Try it: Where a line in the listing below holds "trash", add it to the tally, and reply with that tally alone.

Study material:
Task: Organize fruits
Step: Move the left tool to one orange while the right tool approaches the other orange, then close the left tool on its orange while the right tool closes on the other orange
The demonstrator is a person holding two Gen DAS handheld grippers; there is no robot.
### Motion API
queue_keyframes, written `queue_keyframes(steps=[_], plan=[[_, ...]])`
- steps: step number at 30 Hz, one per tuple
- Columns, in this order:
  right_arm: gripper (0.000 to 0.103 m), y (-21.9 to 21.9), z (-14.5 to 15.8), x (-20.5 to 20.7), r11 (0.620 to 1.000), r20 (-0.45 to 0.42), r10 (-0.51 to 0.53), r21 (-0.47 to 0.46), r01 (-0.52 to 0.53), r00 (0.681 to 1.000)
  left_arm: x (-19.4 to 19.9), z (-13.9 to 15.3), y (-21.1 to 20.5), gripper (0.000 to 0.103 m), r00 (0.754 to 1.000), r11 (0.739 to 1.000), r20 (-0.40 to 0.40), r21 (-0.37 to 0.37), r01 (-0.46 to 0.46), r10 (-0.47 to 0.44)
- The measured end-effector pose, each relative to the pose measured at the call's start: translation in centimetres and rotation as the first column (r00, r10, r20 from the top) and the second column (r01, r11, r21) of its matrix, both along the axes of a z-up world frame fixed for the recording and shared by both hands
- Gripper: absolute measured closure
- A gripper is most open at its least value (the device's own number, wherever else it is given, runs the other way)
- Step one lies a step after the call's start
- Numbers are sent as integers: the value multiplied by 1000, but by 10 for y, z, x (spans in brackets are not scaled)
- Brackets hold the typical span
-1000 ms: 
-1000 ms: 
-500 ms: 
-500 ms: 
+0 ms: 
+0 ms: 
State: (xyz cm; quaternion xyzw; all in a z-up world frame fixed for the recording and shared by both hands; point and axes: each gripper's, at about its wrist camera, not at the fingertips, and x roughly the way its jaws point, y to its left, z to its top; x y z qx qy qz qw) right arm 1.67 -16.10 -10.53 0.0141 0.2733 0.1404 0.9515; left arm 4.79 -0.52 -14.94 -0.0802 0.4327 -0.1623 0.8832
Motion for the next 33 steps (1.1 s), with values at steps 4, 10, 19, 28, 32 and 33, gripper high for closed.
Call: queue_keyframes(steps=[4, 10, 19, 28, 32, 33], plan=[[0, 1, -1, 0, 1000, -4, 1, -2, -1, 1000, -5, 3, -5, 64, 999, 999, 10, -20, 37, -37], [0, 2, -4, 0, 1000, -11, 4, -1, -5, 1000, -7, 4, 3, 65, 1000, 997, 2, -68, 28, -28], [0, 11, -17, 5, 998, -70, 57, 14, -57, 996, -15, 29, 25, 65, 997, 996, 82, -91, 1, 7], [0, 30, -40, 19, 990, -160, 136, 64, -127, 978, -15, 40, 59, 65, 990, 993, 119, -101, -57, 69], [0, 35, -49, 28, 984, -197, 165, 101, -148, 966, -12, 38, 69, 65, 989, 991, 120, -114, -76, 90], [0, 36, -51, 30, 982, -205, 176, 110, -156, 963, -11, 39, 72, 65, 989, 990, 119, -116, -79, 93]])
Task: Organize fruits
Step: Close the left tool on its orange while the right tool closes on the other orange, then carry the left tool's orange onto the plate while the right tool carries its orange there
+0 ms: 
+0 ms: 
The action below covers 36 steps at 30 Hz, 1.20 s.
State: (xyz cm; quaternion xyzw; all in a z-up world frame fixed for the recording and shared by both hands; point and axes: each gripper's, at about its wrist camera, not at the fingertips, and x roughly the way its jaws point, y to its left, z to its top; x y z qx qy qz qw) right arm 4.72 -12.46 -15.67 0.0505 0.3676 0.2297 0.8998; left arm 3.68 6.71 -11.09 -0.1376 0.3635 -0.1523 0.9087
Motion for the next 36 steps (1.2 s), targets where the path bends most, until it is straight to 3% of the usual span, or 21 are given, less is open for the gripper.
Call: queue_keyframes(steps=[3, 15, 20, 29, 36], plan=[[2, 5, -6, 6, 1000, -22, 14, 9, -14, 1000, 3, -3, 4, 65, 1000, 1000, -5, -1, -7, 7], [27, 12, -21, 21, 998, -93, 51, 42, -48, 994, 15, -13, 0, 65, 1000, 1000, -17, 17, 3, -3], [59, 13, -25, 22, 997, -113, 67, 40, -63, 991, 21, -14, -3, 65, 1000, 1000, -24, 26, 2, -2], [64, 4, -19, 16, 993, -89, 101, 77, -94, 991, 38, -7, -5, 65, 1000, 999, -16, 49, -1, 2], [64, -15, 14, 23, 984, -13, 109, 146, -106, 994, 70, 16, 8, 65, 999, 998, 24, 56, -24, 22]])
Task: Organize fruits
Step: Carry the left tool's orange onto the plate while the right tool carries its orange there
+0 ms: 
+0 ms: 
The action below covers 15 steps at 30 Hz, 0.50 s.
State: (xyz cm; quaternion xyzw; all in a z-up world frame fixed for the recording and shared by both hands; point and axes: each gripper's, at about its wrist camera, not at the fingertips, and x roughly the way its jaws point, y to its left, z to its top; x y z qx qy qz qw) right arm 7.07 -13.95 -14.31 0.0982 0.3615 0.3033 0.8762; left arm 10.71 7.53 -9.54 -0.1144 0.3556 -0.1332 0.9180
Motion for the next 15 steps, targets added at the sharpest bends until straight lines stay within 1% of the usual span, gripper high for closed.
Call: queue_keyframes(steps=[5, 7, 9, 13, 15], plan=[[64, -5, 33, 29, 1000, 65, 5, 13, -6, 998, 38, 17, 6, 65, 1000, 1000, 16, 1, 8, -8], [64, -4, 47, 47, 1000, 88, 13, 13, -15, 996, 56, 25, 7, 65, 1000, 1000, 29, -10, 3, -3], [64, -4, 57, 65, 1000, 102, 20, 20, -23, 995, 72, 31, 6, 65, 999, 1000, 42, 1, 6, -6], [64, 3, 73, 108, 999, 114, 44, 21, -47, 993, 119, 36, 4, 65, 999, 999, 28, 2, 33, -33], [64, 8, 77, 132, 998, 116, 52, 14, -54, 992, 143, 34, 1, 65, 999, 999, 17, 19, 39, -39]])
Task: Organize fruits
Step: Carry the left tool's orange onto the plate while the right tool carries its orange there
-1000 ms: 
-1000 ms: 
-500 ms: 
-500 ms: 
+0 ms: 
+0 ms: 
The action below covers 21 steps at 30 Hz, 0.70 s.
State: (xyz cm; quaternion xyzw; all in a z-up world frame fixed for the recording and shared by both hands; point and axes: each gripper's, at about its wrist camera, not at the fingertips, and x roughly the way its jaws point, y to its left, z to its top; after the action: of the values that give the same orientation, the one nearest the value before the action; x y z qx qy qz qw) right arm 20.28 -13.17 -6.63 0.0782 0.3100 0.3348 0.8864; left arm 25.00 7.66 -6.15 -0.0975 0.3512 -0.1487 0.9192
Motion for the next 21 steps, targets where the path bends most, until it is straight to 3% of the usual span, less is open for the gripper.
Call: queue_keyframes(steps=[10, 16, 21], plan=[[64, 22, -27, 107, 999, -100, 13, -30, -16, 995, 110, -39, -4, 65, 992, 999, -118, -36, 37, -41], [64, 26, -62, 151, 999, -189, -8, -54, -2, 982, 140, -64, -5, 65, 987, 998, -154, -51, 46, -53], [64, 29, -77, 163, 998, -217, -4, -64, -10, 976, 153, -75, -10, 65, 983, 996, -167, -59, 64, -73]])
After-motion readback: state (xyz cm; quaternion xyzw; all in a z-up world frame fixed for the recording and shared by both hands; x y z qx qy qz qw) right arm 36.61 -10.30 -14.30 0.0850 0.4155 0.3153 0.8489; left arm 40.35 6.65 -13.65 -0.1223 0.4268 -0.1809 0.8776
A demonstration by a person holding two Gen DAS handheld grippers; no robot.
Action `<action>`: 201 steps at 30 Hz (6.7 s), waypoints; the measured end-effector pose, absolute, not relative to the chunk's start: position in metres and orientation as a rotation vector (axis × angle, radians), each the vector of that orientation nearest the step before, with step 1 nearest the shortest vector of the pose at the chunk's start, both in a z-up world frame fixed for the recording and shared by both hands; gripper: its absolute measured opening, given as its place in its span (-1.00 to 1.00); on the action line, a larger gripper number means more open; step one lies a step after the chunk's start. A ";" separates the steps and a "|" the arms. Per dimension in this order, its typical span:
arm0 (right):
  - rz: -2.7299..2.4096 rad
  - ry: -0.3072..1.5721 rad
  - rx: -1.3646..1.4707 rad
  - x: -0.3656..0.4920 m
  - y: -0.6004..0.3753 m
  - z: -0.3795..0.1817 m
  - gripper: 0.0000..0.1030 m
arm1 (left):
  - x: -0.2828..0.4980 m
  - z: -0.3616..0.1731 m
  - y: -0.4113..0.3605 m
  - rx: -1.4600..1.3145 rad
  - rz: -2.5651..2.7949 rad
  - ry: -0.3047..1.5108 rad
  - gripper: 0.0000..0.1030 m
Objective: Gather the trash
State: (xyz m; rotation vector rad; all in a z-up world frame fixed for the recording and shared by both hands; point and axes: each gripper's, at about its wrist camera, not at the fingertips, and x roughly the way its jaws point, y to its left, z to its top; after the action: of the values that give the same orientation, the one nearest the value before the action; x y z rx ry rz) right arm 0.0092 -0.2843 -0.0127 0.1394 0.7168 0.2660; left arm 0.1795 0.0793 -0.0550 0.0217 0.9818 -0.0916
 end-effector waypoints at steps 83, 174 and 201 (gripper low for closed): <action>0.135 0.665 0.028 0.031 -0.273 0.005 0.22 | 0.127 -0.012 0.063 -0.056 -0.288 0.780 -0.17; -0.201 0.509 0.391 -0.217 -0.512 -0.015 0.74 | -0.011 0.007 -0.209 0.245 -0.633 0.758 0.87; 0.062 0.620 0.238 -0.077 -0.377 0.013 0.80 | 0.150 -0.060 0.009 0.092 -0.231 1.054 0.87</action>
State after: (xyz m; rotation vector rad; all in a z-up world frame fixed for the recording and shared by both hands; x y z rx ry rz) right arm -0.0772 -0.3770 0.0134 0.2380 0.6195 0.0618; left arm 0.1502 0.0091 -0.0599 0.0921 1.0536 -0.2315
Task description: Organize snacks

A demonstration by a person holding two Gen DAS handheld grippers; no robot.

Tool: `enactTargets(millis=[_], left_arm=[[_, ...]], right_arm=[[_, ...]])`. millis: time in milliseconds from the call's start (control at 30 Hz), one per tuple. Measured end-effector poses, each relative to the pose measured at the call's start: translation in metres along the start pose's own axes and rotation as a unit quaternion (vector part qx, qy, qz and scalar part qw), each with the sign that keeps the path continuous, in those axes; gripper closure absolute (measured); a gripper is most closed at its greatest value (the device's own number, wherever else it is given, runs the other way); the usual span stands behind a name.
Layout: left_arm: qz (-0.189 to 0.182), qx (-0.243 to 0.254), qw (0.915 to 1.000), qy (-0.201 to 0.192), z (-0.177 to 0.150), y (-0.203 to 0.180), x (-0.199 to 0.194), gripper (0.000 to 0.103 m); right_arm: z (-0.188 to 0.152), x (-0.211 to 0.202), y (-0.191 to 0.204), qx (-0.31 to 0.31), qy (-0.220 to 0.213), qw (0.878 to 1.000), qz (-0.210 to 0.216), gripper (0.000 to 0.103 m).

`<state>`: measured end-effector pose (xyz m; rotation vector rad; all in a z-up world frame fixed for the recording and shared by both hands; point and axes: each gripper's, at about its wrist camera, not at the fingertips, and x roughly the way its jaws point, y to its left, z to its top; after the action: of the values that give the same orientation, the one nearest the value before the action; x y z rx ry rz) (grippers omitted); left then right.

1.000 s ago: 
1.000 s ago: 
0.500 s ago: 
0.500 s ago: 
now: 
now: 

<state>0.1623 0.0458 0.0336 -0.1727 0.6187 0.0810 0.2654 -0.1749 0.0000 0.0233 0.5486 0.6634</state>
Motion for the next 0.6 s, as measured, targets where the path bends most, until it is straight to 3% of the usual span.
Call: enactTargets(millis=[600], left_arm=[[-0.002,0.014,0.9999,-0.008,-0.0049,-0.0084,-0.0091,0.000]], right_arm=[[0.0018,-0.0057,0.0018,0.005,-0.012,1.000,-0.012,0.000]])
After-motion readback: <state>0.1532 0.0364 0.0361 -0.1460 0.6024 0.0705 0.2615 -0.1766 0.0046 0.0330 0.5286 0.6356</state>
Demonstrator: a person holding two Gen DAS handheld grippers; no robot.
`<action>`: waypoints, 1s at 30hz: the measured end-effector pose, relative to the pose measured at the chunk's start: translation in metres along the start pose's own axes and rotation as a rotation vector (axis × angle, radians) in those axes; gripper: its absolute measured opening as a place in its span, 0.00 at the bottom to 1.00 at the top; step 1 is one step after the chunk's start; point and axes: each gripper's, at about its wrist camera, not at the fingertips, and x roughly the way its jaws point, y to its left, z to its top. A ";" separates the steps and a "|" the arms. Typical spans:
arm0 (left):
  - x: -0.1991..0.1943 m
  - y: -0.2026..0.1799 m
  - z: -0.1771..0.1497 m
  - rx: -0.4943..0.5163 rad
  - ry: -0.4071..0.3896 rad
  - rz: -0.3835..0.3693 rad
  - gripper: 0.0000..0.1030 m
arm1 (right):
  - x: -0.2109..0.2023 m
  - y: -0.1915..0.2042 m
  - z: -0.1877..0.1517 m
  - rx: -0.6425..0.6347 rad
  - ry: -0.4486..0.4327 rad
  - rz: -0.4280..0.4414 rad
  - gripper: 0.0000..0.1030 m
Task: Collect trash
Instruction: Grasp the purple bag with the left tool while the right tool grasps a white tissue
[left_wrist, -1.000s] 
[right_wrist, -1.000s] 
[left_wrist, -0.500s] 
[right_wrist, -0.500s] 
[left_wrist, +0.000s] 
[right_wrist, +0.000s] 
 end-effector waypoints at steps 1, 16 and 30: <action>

Completed task: 2